SPEAKER_04Amazing. Yeah. I mean, it's such a probably a rich trailhead, right? For all of us. Like so much, there's so much around sexuality, so many parts. I mean, tell us, right? Like, I guess I'm curious, right? As I even start this podcast recording with you, like I've, you know, been thinking about it since we scheduled it a month ago. And I'm like, oh, I I'm noticing the parts of me that are nervous to have this conversation. And I I've worked with some of them since then, but I'm just curious, like, just to speak to why does it, why is it so vulnerable or uncomfortable to talk about sex? Right. I love that you have this gift of like being comfortable in this world, but why is it hard for some of us?
SPEAKER_01Yeah, well, I think that's a wonderful trailhead, right? To sort of notice the discomfort, sort of imagine. And I often ask people to imagine different sexual contexts, you know, and how hard or how like what do you feel in your body, or you know, what comes into your mind when you picture yourself maybe having a conversation about sex with, you know, a friend, a close friend, or with a medical provider, or with your current partner, or, you know, just like because often the feelings are somewhat different in different contexts. But if you notice there's a consistency, you know, there's like a you know, like something that just feels so uncomfortable. Of course, I always invite people to be curious, you know, and sort of see for you what is that?
SPEAKER_00Mm-hmm.
SPEAKER_01And of course, there's some lots of variables that, you know, can influence that, how we were raised and how our parents were and our families were in terms of use of direct language about sex and sexuality. It might bring up, you know, sometimes we don't talk about it much, and so it actually like our our body parts are listening. So sometimes if we don't talk about sex much, it's like, oh, maybe like our body perks up a little, our sex parts perk up a little. And then like that might feel super awkward because we don't want to feel that or we don't know what to do with that. You know, there's just a lot of things. Yeah.
SPEAKER_04Right. Thank you for opening this up a little bit and providing some possibilities, right? Like it sounds it's so personal, right? As what I'm hearing you say, like just the parts of us that might get uncomfortable. So many, so many cultural things, familial things, physiological, somatic things. Right. Yeah.

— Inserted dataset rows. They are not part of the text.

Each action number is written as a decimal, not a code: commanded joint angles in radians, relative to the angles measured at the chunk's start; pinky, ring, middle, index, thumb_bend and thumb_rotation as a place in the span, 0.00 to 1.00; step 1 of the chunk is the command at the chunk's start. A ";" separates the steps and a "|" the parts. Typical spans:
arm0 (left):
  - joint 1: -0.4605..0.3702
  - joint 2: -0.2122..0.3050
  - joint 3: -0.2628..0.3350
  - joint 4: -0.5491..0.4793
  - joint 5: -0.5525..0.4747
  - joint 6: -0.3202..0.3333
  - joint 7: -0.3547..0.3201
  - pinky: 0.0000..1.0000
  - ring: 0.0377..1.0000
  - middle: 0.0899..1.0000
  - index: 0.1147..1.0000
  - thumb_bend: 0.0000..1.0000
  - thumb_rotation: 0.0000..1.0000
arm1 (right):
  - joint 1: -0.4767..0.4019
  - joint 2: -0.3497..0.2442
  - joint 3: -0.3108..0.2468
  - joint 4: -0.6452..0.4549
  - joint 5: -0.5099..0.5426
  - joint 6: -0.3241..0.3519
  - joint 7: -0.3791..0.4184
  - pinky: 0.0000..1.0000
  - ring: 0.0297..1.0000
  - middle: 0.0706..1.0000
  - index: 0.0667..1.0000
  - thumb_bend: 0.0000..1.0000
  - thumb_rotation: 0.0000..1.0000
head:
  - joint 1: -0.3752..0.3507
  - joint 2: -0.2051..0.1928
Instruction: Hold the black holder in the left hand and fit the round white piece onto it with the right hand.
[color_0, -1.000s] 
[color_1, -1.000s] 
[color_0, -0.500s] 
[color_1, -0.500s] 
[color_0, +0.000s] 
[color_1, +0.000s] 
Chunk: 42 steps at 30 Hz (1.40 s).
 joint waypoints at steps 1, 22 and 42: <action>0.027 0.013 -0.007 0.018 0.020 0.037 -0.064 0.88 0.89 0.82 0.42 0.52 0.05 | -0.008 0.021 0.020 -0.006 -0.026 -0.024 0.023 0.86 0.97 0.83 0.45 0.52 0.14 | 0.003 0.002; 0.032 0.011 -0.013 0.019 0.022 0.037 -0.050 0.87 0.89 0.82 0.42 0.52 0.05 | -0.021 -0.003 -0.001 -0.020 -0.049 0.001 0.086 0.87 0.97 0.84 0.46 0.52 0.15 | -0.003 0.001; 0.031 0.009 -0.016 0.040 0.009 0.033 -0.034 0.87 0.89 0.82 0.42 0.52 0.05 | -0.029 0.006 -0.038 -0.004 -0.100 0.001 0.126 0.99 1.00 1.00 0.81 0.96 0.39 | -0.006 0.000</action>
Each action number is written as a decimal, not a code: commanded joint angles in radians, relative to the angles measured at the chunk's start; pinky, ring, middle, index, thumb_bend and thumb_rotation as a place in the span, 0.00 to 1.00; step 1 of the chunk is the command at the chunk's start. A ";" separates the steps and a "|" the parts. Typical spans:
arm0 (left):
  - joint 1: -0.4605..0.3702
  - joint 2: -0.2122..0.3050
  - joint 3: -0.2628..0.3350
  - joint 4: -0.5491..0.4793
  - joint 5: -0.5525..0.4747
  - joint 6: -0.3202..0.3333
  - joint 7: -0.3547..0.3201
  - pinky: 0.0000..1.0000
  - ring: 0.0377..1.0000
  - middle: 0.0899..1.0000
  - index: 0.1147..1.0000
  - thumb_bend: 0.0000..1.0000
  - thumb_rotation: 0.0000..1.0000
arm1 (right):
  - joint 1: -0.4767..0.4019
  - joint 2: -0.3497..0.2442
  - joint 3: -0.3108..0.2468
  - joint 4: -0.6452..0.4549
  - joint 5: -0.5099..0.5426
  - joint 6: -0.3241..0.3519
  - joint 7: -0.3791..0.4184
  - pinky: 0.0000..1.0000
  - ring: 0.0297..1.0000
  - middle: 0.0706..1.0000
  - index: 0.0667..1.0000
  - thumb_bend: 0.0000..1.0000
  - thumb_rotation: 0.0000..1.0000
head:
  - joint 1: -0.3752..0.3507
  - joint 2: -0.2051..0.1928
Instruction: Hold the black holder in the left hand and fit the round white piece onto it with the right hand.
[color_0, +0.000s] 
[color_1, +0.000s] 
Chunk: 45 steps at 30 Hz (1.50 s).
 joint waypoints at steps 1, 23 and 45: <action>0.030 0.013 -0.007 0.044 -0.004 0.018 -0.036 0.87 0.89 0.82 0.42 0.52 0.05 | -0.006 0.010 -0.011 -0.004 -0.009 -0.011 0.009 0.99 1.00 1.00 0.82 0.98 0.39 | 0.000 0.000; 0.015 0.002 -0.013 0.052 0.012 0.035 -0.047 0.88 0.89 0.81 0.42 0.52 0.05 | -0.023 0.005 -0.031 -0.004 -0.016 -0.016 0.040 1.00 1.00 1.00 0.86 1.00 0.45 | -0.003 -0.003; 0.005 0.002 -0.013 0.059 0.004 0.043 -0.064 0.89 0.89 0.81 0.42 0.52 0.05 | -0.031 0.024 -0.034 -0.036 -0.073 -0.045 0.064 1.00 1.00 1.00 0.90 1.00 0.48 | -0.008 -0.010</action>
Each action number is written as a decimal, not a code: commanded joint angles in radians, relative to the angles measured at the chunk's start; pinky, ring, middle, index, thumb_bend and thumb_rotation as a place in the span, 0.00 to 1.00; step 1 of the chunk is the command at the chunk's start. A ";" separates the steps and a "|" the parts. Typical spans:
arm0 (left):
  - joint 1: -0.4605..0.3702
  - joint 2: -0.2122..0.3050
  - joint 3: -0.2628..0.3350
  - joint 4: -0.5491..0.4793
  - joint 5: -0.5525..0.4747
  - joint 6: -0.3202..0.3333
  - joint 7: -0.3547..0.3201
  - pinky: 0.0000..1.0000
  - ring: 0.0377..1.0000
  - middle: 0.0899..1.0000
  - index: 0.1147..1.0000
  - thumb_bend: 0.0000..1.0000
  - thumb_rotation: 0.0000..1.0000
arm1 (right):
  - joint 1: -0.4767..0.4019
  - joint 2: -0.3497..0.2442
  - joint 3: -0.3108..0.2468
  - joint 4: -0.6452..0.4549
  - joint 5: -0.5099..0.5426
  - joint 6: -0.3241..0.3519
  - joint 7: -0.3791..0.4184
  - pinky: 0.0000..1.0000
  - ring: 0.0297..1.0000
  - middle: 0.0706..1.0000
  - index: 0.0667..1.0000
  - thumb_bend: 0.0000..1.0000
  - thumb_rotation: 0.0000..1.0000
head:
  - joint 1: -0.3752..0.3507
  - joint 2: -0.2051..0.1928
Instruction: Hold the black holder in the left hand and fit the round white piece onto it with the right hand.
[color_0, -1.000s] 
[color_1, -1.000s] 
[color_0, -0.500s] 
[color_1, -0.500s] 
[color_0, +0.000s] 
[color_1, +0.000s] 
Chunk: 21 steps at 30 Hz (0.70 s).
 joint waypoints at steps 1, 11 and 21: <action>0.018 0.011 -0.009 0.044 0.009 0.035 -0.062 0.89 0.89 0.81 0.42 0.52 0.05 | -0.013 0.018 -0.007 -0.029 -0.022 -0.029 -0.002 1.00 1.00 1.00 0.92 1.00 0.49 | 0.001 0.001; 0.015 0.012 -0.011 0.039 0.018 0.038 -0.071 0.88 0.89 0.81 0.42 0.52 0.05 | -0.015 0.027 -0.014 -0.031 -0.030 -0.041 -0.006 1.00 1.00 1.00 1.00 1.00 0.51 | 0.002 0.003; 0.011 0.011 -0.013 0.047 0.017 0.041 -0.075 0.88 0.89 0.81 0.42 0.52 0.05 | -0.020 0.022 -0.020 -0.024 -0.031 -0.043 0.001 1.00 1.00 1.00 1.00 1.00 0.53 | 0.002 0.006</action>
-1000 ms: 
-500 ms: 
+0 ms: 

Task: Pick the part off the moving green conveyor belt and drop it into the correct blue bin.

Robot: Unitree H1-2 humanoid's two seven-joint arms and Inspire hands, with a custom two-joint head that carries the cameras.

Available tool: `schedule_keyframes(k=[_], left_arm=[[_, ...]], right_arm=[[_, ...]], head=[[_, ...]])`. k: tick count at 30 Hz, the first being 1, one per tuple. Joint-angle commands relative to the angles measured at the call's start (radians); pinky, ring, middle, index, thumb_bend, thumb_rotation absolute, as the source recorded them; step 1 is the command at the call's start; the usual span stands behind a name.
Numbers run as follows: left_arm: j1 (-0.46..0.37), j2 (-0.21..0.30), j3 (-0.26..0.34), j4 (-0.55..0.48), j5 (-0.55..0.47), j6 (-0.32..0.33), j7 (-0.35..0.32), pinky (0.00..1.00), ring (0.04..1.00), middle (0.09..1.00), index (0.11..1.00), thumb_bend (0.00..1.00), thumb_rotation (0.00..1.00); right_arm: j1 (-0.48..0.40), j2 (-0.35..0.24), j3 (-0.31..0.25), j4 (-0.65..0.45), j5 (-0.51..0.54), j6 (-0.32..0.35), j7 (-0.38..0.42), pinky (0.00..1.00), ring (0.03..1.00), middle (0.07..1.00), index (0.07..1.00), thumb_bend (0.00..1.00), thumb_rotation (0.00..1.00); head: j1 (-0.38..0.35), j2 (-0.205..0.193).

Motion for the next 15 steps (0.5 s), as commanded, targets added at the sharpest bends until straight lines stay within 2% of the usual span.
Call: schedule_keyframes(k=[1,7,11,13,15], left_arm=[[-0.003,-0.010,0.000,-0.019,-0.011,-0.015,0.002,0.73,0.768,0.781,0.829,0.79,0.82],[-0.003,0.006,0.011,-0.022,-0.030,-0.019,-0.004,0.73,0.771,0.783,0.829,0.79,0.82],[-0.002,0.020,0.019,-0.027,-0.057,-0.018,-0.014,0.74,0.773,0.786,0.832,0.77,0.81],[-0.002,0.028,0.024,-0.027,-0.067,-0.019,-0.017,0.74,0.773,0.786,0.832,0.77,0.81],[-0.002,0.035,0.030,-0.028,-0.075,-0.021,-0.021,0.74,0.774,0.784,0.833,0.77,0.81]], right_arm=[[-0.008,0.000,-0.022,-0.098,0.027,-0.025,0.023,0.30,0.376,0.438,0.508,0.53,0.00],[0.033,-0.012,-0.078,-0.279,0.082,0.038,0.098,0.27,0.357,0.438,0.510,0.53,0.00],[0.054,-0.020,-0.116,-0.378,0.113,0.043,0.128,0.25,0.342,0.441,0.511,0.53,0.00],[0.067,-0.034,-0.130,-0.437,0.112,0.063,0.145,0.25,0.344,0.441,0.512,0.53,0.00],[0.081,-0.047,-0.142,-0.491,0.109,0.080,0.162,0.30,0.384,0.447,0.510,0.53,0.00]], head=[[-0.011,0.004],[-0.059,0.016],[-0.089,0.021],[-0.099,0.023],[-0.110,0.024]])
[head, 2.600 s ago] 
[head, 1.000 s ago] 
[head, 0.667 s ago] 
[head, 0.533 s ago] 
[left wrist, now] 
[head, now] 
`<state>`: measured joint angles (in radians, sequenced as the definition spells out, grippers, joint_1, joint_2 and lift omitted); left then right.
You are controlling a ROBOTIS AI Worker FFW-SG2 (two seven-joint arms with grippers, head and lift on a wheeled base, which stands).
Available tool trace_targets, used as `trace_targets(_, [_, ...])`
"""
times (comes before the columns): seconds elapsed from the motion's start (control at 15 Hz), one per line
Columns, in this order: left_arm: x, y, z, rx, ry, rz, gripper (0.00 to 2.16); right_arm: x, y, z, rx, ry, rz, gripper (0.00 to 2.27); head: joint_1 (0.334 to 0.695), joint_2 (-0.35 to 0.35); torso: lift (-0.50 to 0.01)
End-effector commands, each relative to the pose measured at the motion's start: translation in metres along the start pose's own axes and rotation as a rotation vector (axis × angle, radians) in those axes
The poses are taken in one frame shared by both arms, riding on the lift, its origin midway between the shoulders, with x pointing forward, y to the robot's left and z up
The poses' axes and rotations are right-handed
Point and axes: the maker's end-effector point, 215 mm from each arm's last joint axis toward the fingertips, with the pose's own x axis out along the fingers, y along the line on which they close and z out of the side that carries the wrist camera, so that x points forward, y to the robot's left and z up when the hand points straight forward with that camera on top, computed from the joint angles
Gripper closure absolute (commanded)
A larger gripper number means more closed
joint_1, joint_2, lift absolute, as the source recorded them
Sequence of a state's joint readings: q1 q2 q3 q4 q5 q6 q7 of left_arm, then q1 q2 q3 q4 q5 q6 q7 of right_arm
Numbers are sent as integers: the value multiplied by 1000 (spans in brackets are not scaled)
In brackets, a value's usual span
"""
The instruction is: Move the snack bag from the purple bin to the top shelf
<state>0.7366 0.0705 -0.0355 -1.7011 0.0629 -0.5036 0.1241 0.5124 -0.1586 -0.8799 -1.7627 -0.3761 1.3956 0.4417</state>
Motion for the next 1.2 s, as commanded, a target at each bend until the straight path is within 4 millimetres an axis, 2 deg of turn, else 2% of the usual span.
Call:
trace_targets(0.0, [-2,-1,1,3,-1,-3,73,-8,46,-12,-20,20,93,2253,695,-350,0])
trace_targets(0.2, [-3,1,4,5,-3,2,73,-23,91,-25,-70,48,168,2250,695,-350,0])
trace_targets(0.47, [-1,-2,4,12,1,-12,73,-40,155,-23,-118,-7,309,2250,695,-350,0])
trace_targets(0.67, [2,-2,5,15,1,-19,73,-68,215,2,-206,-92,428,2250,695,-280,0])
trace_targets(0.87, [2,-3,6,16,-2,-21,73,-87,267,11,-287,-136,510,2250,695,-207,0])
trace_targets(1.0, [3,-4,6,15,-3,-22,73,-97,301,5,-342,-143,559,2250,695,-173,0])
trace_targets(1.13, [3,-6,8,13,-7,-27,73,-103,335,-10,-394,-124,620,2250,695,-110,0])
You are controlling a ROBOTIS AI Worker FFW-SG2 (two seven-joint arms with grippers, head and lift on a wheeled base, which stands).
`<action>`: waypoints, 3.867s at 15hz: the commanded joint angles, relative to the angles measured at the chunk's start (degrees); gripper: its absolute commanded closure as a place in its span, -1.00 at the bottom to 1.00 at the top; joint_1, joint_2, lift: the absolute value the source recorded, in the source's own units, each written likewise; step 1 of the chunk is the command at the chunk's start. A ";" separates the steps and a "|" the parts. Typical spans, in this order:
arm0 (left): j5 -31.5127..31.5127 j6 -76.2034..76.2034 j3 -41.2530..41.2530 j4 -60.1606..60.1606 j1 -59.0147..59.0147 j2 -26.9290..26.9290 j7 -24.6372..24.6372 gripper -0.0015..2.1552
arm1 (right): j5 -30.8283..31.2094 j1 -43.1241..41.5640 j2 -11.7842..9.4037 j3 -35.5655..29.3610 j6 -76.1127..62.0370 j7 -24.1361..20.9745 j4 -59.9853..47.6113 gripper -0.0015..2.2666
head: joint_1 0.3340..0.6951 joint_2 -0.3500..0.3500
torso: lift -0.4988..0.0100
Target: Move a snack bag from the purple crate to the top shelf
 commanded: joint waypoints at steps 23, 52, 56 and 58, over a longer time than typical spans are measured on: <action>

SPEAKER_01And vulnerability, of course. You know, it can be very just a very private part of life, you know, and there's things about the privacy that may be burdened, you know, where there's like really, you know, so much heavy stuff loaded onto it, shamefulness, you know, prohibitions, all those things. So sometimes the privacy is a little closer to like, you know, shame or inhibition or disconnection, you know. But but sometimes it's actually a more sacred kind of privacy too. Like this is just a deeply private part of my life and my being. And maybe it doesn't really feel like something I want to be talking about with others, you know. So that's something else I always invite people to feel into. Like, how do you, how can you discern if you're feeling uncomfortable, sort of where's that coming from? What's what's it protecting? And what ways are you in alignment with protecting in that way? And in what ways might you want to um, you know, maybe be curious and see if you can access a little more comfort and spaciousness?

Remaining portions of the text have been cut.